* **Work request**: The word "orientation": in how many lines of the records does it appear? Reply with the number alone.

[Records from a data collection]
__________________________________________________

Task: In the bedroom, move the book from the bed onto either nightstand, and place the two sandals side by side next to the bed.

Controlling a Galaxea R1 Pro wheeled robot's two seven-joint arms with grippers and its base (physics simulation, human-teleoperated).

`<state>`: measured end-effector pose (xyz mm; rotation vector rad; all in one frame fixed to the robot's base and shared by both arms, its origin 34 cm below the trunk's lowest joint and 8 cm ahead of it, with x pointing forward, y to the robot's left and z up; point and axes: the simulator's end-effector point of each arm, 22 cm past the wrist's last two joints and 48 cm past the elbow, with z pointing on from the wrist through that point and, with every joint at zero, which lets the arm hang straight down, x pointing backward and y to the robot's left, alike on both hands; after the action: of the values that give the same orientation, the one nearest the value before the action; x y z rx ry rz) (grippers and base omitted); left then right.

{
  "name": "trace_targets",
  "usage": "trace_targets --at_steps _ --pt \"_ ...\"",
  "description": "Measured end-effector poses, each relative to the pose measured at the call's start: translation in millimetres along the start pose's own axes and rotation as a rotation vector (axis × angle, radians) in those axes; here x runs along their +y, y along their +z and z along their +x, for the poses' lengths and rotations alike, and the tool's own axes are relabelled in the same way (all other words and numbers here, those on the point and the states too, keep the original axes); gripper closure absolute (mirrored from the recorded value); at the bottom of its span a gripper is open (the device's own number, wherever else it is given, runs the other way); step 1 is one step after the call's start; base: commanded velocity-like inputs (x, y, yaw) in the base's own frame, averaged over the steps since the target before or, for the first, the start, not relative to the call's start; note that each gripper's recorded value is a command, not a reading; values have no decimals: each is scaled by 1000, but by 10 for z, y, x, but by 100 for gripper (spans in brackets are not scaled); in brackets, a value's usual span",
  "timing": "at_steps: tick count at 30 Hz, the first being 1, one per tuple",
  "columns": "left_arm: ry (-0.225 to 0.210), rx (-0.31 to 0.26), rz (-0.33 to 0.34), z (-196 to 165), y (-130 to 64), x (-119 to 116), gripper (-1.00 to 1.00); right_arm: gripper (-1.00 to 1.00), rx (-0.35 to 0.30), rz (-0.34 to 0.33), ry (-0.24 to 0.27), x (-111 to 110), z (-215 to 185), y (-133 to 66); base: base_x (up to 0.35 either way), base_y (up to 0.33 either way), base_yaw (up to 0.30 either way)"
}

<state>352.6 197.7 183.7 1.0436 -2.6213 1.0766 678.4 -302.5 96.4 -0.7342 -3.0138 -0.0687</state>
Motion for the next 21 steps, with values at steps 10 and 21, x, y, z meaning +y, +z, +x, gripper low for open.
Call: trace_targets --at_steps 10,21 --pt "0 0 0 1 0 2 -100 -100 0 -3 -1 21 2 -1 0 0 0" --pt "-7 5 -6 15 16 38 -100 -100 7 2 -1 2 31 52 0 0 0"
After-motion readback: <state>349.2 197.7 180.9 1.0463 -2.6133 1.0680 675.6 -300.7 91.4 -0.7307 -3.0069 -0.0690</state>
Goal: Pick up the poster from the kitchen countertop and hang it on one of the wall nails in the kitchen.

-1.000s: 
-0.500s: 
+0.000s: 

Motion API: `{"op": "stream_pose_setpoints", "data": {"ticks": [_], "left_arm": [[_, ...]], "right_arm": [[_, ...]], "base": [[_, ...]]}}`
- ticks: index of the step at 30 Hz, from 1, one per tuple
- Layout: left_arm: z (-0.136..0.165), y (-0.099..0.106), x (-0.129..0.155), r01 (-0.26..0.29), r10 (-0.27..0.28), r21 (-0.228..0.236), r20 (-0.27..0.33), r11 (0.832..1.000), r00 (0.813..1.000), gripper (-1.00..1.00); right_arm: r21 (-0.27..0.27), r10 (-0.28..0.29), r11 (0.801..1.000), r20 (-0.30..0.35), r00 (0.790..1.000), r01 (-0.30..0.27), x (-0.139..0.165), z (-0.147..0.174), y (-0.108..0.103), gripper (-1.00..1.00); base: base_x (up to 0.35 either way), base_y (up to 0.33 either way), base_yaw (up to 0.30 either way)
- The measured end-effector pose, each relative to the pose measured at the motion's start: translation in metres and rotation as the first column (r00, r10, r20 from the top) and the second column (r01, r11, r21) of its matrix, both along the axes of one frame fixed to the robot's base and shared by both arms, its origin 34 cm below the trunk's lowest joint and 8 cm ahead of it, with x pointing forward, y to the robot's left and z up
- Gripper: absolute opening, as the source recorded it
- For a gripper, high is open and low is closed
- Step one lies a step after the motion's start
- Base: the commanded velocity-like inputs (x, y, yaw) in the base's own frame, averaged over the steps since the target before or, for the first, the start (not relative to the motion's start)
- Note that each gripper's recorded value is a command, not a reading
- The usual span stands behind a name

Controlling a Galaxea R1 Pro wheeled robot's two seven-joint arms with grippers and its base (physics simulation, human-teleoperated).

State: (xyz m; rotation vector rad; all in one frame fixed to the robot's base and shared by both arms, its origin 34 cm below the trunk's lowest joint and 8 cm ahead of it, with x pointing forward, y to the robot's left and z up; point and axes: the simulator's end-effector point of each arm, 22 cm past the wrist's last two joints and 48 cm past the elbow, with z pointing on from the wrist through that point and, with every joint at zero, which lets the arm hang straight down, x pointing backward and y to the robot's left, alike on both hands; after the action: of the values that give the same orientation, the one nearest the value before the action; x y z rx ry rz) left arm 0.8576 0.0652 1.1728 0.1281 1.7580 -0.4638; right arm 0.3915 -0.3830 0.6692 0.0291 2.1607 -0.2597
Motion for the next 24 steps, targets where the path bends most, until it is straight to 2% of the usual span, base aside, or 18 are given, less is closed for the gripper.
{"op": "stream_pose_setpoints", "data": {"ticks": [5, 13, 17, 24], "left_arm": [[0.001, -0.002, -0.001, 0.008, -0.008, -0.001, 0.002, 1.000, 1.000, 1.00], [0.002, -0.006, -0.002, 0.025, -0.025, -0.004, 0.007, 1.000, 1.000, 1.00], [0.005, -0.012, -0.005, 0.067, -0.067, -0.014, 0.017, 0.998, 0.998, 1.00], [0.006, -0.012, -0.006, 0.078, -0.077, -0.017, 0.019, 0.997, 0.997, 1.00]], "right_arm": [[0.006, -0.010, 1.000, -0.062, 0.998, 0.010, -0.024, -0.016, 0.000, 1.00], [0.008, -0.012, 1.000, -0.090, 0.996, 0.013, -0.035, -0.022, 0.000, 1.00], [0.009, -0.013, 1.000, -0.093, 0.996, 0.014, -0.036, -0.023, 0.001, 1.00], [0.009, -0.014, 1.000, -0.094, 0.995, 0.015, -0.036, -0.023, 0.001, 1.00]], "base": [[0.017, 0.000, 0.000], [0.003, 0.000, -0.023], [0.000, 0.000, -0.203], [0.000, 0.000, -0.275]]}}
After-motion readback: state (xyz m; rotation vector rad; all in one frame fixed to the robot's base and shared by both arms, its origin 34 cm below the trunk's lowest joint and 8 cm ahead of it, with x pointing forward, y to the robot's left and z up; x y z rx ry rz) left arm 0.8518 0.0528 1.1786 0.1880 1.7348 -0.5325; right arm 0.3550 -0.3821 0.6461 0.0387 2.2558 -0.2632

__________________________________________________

* **Result below**: 2